» Exercise objective
Return, word for word, the lines of the listing below from the one with "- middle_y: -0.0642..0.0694" through the one with "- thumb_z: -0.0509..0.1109", and no other lines.

■ ■ ■ ■ ■ ■ ■

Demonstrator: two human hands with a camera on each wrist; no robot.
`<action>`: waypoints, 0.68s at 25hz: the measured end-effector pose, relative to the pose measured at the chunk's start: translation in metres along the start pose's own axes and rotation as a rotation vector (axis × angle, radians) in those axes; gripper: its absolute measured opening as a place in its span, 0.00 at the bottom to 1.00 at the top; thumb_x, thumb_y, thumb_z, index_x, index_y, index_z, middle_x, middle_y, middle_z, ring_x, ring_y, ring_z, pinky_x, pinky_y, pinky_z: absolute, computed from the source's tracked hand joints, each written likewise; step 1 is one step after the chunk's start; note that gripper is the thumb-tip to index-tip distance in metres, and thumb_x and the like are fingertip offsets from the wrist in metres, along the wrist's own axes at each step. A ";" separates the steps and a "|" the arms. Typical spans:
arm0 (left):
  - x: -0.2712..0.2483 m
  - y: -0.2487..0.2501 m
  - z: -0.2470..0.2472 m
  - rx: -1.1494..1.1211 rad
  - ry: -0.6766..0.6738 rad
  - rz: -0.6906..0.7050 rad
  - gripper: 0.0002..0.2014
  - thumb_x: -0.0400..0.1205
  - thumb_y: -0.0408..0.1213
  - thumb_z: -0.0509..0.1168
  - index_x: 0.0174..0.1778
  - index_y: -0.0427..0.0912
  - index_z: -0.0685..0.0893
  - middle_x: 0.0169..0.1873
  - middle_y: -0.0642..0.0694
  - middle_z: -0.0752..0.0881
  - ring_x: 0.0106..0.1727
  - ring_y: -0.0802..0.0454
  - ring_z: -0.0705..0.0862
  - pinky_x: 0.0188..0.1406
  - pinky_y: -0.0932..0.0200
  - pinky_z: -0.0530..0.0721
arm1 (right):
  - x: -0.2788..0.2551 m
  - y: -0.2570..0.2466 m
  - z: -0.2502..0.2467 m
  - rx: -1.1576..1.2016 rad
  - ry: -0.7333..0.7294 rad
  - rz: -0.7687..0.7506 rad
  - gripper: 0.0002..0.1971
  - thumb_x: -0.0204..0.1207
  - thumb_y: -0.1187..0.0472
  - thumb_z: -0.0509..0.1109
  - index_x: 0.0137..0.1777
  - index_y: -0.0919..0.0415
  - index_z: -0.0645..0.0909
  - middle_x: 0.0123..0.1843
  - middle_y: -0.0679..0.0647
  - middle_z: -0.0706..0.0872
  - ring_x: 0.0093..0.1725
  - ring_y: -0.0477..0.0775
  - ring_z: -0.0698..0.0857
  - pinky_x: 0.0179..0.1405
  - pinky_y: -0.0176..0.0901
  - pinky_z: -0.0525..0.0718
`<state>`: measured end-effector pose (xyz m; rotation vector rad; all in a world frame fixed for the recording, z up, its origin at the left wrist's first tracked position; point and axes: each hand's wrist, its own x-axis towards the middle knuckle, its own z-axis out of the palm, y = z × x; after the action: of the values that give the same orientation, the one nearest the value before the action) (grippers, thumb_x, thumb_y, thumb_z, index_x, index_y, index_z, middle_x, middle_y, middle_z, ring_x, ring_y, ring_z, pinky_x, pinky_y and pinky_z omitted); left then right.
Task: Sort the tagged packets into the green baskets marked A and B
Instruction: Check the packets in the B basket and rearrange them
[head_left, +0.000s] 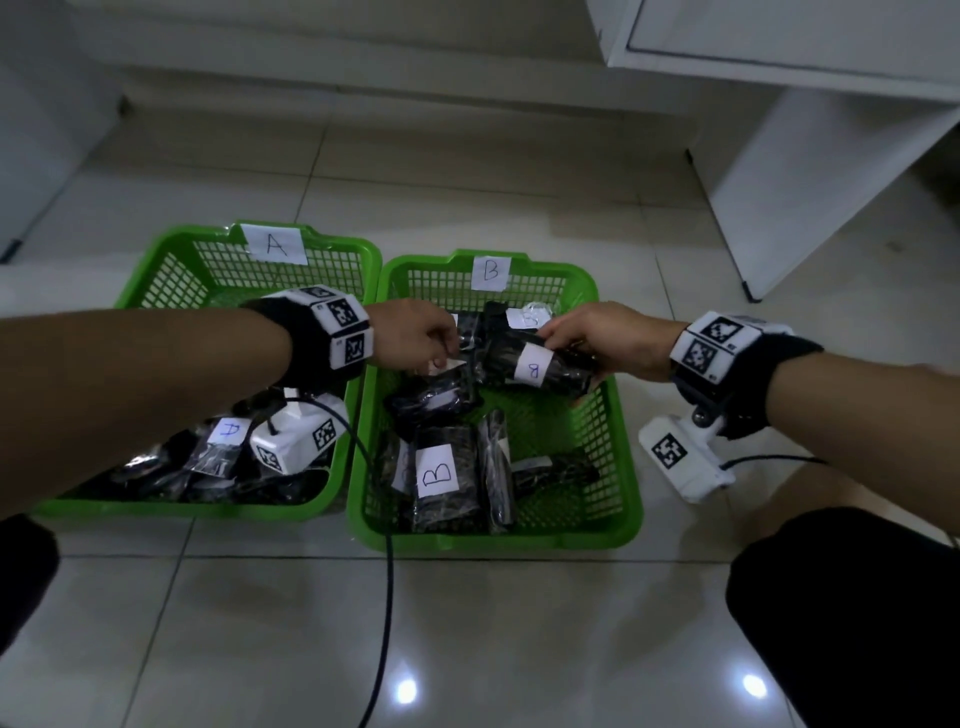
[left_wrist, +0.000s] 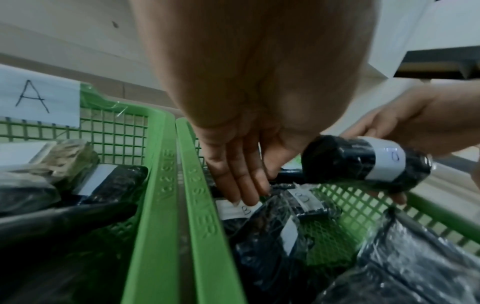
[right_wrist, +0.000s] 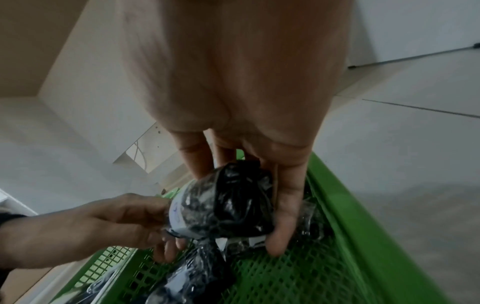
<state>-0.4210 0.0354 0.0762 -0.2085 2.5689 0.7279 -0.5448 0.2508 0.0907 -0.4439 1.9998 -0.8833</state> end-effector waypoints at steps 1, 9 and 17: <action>-0.001 0.001 -0.002 0.008 -0.012 -0.004 0.13 0.83 0.33 0.64 0.62 0.43 0.84 0.53 0.47 0.89 0.51 0.51 0.87 0.50 0.59 0.84 | 0.001 0.002 0.002 -0.046 0.001 -0.003 0.09 0.80 0.68 0.67 0.52 0.65 0.89 0.54 0.64 0.90 0.49 0.64 0.91 0.46 0.52 0.91; -0.004 0.004 0.022 0.435 -0.136 0.004 0.23 0.77 0.48 0.75 0.63 0.41 0.81 0.54 0.45 0.84 0.54 0.46 0.83 0.49 0.58 0.81 | -0.004 0.013 0.030 -0.935 -0.164 -0.158 0.13 0.74 0.65 0.64 0.53 0.65 0.88 0.53 0.62 0.89 0.51 0.62 0.87 0.52 0.52 0.89; -0.006 0.006 -0.012 0.265 0.268 0.255 0.17 0.76 0.40 0.72 0.48 0.46 0.68 0.37 0.51 0.75 0.37 0.48 0.76 0.30 0.56 0.66 | -0.004 -0.009 0.020 -0.280 0.066 -0.337 0.08 0.79 0.63 0.73 0.55 0.64 0.85 0.49 0.60 0.91 0.44 0.60 0.90 0.43 0.55 0.90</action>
<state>-0.4217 0.0343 0.0907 0.1179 2.9510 0.4620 -0.5261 0.2388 0.0931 -0.9425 2.1550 -0.8274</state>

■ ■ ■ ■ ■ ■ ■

» Exercise output
  - middle_y: -0.0642..0.0694
  - middle_z: -0.0752..0.0881
  - ring_x: 0.0106..0.1727
  - ring_y: -0.0802..0.0454
  - ring_z: -0.0705..0.0862
  - pinky_x: 0.0188..0.1406
  - pinky_y: -0.0932..0.0200
  - pinky_z: -0.0530..0.0721
arm1 (right):
  - x: -0.2788..0.2551 m
  - y: -0.2570..0.2466 m
  - z: -0.2502..0.2467 m
  - rx: -1.1576..1.2016 rad
  - ry: -0.7333..0.7294 rad
  - rz: -0.7687..0.7506 rad
  - gripper: 0.0002..0.1971
  - thumb_x: -0.0204..0.1207
  - thumb_y: -0.1187..0.0472
  - thumb_z: -0.0509..0.1109

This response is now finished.